In this guide we will try to go through several aspects of Polyaxon deployment that we think any user trying to use Polyaxon in production mode should think about.
Polyaxon uses Kubernetes, a tool that is rapidly getting adopted by several teams, but running stateful application on Kubernetes could be hard.
Polyaxon depends on some core components to function correctly, these core components include the API, the scheduler, other services for hptuning and for monitoring, and third party services like a database for example. In addition to these core components, Polyaxon schedules jobs and experiments for every data scientist using the platform.
In order to keep the core components highly responsive, we recommend that users should deployed them on separate nodes than those used for running user's workload. This ensures that, experiments and jobs won't consume CPU and/or memory that could be essential to the database or the API to be responsive.
In order to achieve such behaviour Polyaxon provides a node scheduling configuration.
Here's an example of the minimum requirement that we suggest for a production cluster:
nodeSelectors: core: polyaxon: core experiments: polyaxon: experiments jobs: polyaxon: experiments builds: polyaxon: builds tensorboards: polyaxon: experiments
You can also decide to just use at a minimum 2 selectors one for core components and for the workload to keep them separated.
Several teams have advanced setup where they take advantage of Node Selectors, Affinity, and Tolerations to setup the default platform behaviour, and use a custom scheduling per experiment/job when needed. Please refer to this section for full reference of the node scheduling behaviour.
If you are running Polyaxon in production mode, we suggest that you keep your database "safe" and highly available.
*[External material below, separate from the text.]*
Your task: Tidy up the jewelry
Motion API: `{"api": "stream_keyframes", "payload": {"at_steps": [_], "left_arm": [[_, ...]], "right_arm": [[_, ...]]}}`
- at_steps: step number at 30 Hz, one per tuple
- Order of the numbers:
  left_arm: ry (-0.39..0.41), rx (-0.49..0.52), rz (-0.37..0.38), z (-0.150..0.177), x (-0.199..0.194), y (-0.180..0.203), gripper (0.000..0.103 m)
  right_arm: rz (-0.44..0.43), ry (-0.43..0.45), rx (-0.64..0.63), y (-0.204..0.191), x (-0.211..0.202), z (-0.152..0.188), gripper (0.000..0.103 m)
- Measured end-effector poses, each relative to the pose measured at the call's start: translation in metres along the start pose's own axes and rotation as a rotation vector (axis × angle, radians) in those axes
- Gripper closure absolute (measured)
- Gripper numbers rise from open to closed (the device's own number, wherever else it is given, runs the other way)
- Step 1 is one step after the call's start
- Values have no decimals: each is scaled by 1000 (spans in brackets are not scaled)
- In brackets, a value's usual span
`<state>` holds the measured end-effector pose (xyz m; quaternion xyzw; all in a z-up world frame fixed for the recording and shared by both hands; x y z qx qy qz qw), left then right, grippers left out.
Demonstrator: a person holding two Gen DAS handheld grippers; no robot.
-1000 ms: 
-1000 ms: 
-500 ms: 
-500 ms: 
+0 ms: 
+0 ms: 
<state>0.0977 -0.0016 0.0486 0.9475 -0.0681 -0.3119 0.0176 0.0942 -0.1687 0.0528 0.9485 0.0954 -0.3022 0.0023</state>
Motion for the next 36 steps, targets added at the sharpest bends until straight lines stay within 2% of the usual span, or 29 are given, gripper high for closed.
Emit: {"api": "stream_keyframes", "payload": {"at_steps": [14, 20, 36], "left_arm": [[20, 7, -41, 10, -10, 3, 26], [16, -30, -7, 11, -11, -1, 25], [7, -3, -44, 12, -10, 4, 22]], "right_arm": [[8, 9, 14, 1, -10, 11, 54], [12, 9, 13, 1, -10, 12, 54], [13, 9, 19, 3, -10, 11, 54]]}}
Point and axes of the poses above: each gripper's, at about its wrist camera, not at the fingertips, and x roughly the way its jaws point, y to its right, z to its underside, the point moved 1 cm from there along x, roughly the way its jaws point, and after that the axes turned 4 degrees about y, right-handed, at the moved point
We provide a reference document on how to achieve High Available Database on Polyaxon in this guide.
Stateful application are very hard to setup correctly on a Kubernetes cluster, so to achieve Postgres HA, we suggest that to look at setting an external Database with Polyaxon.
We also recommend users to take snapshots and backups before going through a migration, this is particularly important if an upgrade contains DB or Data migrations.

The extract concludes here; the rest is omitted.